Thanks for the reply hertzhound! I agree with you about avoiding making small offset bends in large pipe. But in this particular job ,i have to feed a panel mounted on shallow strut on a concrete wall. I would prefer to run the 2" emt on deep strut, no need for offset.But the foreman wants the conduit mounted on the wall using 1 hole straps ( hence the need for a small offset). Guess i'll use maybe 10 degrees, but how far apart would the 2 bends be? Trial and error i guess?


----------



## BluejacketBob (Nov 26, 2020)

Find a piece of scrap if you can and eyeball it. Too bad you don't have one of those smart benders. I worked for shops that would never use one holes for anything larger than 3/4. Do you think the boss would go for using minis as a compromise between one holes and strut? Strut would be the best way.


----------



## HertzHound (Jan 22, 2019)

vuuli312 said:


> Thanks for the reply hertzhound! I agree with you about avoiding making small offset bends in large pipe. But in this particular job ,i have to feed a panel mounted on shallow strut on a concrete wall. I would prefer to run the 2" emt on deep strut, no need for offset.But the foreman wants the conduit mounted on the wall using 1 hole straps ( hence the need for a small offset). Guess i'll use maybe 10 degrees, but how far apart would the 2 bends be? Trial and error i guess?


That’s crazy not to use deep strut.

in the chart above a ten degree bend has a multiplier of 5.7 so if you wanted a 1-5/8 offset it would be 5.7 x 1-5/8” = 9-1/4” apart. Looking at the chart, it looks like the bends would not be on top of each other and would be far enough apart. This is because the distance from the center of the bend to the bench Mark is 6-1/6 plusyou need to figure half the developed length to get to the end of the bend. That should allow enough room for the hook of the bender to be on a flat piece of conduit for the next bend. Maybe try a five degree bend? It might look better being even farther apart between the bends.


----------



## CMP (Oct 30, 2019)

I'm a little unconventional, I use a method that uses no math, but a couple of extra measuring devices. I do mostly equipment and machine work, so the tolerances required are usually much tighter than construction type work would require.

I currently use an 855 Smart Bender, and used to have a 555, but my method also works with hand benders as well.
Usually the only time I use the charts provided on the machine is for one shot 90's or standard even number offsets.

There are several types of conduit and manufactures, and normally there will be slight differences between each batch that will effect the accuracy, springback, stiffness, diameter. Having a math sheet for EMT, Rigid and IMC seems a bit much for me. I try to hold my tolerances to 1/16" and is usually readily achievable with close attention to layout, measurement, and bending details. 

For each project I start with a small cardboard sheet to draw the conduit layout and measurements required. This saves time and mistakes and gives you a place to record your degree choices, and allows you to remember what you did yesterday or last week, when you return to the project.

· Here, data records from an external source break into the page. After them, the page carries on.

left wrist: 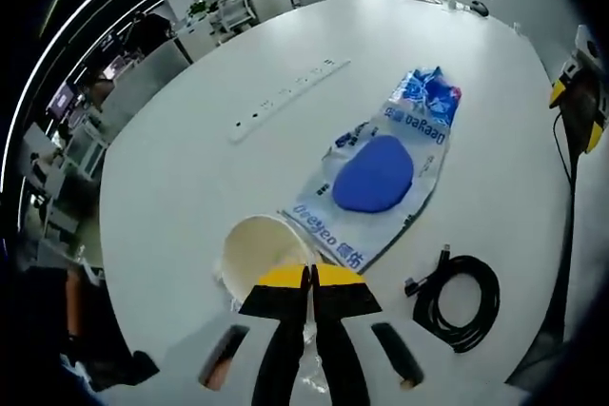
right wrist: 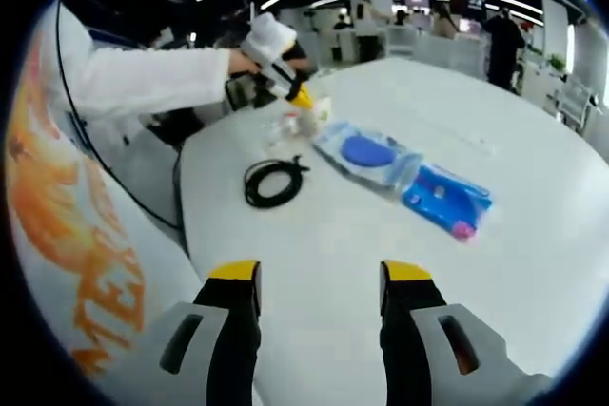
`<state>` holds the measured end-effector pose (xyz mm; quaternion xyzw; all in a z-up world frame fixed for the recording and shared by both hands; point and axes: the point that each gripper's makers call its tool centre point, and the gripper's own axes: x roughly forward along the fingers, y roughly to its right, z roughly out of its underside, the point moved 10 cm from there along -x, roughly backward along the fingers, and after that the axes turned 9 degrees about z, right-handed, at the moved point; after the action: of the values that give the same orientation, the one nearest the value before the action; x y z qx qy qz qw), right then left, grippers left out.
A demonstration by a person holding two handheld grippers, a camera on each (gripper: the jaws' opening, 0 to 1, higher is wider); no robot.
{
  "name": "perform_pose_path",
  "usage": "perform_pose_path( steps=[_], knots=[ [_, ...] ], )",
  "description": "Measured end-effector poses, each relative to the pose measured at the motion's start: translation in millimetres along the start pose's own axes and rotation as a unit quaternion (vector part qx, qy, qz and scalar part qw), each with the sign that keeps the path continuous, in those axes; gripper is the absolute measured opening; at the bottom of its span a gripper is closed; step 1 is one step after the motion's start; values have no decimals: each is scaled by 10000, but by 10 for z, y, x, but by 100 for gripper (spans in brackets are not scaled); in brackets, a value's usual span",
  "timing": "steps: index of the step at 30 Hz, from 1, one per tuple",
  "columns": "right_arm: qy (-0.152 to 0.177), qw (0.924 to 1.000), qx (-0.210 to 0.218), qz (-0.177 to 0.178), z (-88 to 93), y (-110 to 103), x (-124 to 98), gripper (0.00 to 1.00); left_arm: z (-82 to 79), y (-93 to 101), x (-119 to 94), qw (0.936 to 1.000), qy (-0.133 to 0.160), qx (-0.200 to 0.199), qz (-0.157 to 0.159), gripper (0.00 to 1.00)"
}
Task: Arrange the tabletop items into an orderly group along one side of the table until the central work area is clear of visible clutter.
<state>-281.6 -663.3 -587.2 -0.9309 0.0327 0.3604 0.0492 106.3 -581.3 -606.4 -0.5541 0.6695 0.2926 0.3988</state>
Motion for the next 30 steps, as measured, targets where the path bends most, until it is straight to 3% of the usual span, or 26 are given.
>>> perform_pose_path(
  steps=[18,30],
  knots=[
    [-107,9999,-56,-104,-1,-21,61,49,55,-43,-6,9999,-8,-130,-114,1],
    [-155,9998,-63,-140,24,-41,89,49,88,-52,-60,9996,26,-165,-220,19]
  ],
)
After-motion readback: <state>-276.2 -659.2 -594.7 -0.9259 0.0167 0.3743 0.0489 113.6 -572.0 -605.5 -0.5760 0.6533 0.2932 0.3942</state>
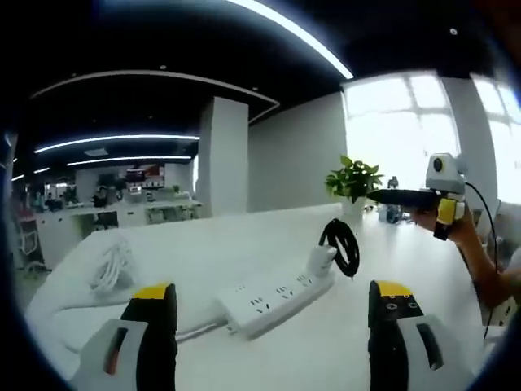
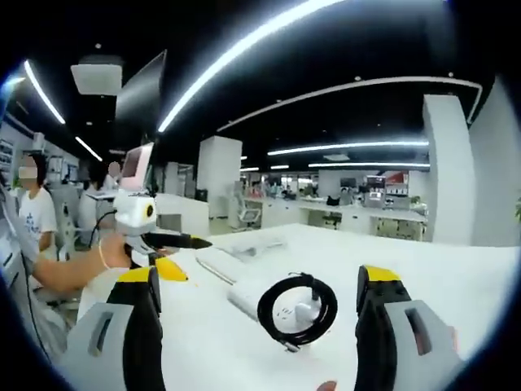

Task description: Straighten the power strip on the desk, plug the charger into it

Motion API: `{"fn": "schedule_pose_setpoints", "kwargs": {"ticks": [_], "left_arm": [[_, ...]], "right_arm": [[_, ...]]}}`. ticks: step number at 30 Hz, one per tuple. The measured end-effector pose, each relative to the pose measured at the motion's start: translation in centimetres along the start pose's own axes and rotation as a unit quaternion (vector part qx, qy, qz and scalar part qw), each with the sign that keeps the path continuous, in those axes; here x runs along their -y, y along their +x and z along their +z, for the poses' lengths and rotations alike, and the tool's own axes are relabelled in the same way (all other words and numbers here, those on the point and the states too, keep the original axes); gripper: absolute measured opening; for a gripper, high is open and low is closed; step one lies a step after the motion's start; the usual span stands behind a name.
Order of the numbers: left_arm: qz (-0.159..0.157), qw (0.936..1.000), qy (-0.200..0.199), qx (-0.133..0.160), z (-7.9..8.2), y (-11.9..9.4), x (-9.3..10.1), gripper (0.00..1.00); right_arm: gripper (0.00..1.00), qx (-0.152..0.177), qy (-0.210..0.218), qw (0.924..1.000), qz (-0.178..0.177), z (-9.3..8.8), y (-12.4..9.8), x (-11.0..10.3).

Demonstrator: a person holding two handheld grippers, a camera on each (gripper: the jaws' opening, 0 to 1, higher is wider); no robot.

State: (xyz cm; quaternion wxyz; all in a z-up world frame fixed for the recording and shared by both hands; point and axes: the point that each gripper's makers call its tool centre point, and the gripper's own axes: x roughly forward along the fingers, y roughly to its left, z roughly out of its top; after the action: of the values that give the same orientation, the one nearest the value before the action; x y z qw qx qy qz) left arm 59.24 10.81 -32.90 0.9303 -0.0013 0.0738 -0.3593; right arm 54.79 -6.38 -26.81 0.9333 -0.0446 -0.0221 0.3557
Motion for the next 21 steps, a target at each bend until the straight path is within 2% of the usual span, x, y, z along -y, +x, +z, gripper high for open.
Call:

My standard layout method is to use the center of the bends. All of my shoes are marked with the center of the bends at 5, 10, 15, 30,45 degrees, right on the lip of the shoe, where they can be seen when loading the pipe. Even the hand benders are marked in this way and they can be used to practice with this method. That can save time and money over practicing with some 2" rigid or EMT.

For additional tooling I use a stick of the same conduit your bending as a straight edge to measure from, a combination square to check angles and project at a perfect right angle from the straightedge to the conduit being laid out, and for getting height measurements from the floor or mounting surface. For larger conduit I also use a self fabricated large square made from 1-1/2" square thinwall tubing, about 16" x 24". The square must contact the outer radius of the conduit for the measurements to be accurate. A normal combination square will not register properly against a larger diameter conduit, and will give errors in measurement.
And for overhead drops a plumb bob with a long enough string to reach whatever height you may be working at, mine is about 20' for standard work.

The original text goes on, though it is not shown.